Etre journaliste de terrain n’est pas un métier tranquille. Aller sur place pour dénoncer les violences, les meurtres, les tortures risquent toujours de gêner les pouvoirs en place. Vladimir Poutine ne laisse personne remettre son autorité en cause.

4e de couverture
Dénonçant la corruption et les violations des libertés publiques, Anna Politkovskaïa s’attire les foudres du régime. Ses révélations sur le conflit en Tchétchénie lui seront fatales. Le 7 octobre 2006, elle est assassinée dans l’ascenseur de son immeuble à Moscou. L’onde de choc de sa disparition est mondiale. Journaliste courageuse et femme déterminée, elle fut et reste la voix de la Russie qui résiste.

Mon avis
Les bandes dessinées qui évoquent les vrais journalistes restent assez rares. Ceux qui osent dénoncer les actes horribles des dictateurs risquent leur vie. Sans eux, les informations n’existeraient pas. Uniquement celles du pouvoir en place circuleraient avec toute la propagande que cela comporte. Dorénavant, il existe des associations pour mieux les protéger même si c’est assez difficile. Certaines s’engagent à protéger les informations et que l’enquête sera poursuivi. Les individus savent que leur vie est en jeu comme dans le cas d’Anna Politkovskaïa qui ose dénoncer le conflit en Tchétchénie et d’autres actions menées par les services secrets russes. Trop c’est trop et Vladimir Poutine n’aime pas les cailloux dans les chaussures. Les tueurs ne manquent pas et pour le grand chef, ils sont prêts à tout. Alors tuer une femme qui vivait sa vie de façon ordinaire n’est pas un acte de bravoure. En sortant de l’ascenseur après ces courses, elle prend des balles mortelles. Impossible de ne pas être touché par une femme qui à oser défier le pouvoir en disant une vérité cacher. On aurait aimer en savoir plus sur ces articles, les lire avec une contextualisation, avoir accès aux retours des lecteurs opposants et soutenants… La bd est assez brève. On nous propose une grande partie de la découvrir à travers des témoignages écrits et un morceau d’interview. Elle avait un caractère bien trempé mais n’est-ce pas nécessaire quand on fait ce travail. La qualité de sa production est reconnue dans le monde car elle a reçu de très nombreux prix. Cela n’empêche pas d’être tué et que personne ne soit reconnu coupable. Une déception pour la famille et les proches. Pouvait-il en être autrement? En tout cas, cela donne envie mieux connaître les associations qui soutiennent ces journalistes très courageux. Par les temps qui court, osez dénoncer l’oppression devient vraiment un grand risque.

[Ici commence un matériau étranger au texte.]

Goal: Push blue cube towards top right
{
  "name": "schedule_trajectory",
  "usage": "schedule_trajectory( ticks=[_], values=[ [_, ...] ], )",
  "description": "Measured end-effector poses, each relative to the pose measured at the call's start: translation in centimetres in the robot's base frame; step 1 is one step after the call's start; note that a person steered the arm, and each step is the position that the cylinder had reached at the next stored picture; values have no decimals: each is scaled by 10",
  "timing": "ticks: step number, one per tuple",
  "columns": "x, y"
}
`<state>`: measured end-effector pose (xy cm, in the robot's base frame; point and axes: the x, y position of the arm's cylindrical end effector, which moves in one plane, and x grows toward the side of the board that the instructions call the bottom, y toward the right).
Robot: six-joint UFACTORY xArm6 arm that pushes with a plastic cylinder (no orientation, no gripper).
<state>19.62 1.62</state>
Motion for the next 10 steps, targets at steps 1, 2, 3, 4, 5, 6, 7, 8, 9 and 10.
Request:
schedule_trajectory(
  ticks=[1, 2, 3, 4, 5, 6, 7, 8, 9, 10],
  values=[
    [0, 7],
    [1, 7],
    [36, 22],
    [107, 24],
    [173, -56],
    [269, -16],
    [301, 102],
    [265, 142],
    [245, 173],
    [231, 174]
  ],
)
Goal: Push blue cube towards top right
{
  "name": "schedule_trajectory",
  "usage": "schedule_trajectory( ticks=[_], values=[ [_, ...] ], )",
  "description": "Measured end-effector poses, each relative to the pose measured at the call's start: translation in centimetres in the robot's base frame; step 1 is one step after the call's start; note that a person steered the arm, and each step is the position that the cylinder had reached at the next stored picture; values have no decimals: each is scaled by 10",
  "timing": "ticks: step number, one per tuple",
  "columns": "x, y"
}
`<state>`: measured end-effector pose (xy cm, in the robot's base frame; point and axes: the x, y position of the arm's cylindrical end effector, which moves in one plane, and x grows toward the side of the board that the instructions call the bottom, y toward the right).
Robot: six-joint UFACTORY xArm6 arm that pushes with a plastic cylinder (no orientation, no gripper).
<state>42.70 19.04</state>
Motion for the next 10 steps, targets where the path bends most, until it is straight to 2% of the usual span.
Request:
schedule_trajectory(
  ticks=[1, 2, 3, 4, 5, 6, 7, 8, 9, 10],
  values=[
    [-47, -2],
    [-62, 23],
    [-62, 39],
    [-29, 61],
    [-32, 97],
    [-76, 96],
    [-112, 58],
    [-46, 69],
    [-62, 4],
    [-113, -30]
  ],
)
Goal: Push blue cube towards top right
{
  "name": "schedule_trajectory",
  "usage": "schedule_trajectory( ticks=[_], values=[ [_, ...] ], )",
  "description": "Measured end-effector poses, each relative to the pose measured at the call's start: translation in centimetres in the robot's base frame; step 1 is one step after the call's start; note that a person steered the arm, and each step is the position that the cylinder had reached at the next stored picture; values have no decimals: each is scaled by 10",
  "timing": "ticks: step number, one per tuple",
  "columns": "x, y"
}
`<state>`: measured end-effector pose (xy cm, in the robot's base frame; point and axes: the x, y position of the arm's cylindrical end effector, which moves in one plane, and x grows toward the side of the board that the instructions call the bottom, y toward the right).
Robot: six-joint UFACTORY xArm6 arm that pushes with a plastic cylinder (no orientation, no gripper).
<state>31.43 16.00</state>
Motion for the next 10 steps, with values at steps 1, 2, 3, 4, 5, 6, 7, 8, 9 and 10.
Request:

Une lecture qui nous pousse à ne pas oublier ceux qui risquent leur vie pour dire l’horreur, la violence, les meurtres, les abus…

4 responses to “Anne Politkovskaïa – Journaliste dissidente – Francesco Matteuzzi et Elisabetta Benfatto”

  1. Avatar de belette2911

    Là aussi, je note, pour ne pas oublier Anna Politkovskaïa et relire son histoire !

    1. Avatar de noctenbule

      Je me suis rendue compte qu’il existe plus de récit avec des journalistes fictifs que des vrais qui risquent leur vie.

      1. Avatar de belette2911

        En publiant un récit avec un journaliste fictif, les auteurs ne risquent rien, ils peuvent inventer, tandis qu’avec les vrais, il faut respecter les biographies, les flous, les mystères… en écrivant la fiction, ma foi, tu es plus tranquille.

      2. Avatar de noctenbule

        Tu as tout à fait raison. Mais pourtant ces journalistes qui meurent sous les balles mériteraient de ne pas être oublié.
        Les Spirou et les Fantasio ont atteint leur limite dans leur simplicité.
        Je vais voir ce que je peux trouver sur la vraisemblance.